◆ **COLLECTED DATA**:
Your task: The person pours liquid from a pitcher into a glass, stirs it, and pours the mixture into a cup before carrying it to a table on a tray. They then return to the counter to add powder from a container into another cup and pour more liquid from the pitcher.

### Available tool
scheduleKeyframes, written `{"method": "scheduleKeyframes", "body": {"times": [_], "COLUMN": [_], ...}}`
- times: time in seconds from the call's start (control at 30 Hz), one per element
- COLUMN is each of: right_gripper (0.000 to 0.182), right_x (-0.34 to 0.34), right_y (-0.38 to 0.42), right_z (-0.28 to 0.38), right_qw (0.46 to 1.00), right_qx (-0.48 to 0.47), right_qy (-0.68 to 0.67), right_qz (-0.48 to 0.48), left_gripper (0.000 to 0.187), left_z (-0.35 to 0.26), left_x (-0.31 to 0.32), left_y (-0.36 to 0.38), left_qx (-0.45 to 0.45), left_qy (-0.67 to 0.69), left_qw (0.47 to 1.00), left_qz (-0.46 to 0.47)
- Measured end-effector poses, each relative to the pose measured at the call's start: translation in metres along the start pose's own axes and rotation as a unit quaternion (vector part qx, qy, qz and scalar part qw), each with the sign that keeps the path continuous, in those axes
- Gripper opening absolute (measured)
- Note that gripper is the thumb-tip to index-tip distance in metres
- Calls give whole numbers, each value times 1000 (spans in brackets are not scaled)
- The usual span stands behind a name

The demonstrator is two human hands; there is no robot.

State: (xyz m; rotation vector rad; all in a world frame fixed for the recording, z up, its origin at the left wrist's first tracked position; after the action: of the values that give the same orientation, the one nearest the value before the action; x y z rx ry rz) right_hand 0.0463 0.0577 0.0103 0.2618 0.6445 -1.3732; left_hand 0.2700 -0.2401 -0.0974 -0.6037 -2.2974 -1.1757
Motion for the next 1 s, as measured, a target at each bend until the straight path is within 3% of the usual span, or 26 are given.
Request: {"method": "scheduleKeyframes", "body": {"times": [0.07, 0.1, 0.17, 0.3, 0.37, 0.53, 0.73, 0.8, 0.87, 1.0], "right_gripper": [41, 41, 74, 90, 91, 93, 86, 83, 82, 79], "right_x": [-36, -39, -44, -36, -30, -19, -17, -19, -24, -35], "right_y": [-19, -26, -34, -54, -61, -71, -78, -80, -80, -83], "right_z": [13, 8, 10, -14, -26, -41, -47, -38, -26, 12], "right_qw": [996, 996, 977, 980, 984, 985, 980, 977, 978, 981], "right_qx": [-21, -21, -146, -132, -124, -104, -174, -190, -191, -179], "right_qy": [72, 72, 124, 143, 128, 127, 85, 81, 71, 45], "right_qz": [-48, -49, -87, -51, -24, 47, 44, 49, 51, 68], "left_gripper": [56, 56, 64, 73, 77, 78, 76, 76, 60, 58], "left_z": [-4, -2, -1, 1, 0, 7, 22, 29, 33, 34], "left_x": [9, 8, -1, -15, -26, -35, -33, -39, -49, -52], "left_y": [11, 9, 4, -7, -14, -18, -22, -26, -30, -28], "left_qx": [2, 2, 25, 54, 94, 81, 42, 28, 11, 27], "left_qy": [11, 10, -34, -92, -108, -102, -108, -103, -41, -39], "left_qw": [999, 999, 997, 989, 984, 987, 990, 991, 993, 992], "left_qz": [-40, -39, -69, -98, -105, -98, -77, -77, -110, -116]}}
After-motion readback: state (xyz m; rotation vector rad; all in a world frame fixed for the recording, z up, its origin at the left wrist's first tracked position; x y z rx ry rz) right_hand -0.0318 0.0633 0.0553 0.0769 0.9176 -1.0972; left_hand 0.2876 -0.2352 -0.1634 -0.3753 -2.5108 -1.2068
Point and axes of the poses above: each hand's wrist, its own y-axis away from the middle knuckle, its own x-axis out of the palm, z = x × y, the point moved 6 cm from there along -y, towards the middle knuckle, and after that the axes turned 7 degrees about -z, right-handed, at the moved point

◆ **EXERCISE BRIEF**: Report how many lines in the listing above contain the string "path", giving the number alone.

◆ **SOLUTION TO THIS TASK**: 2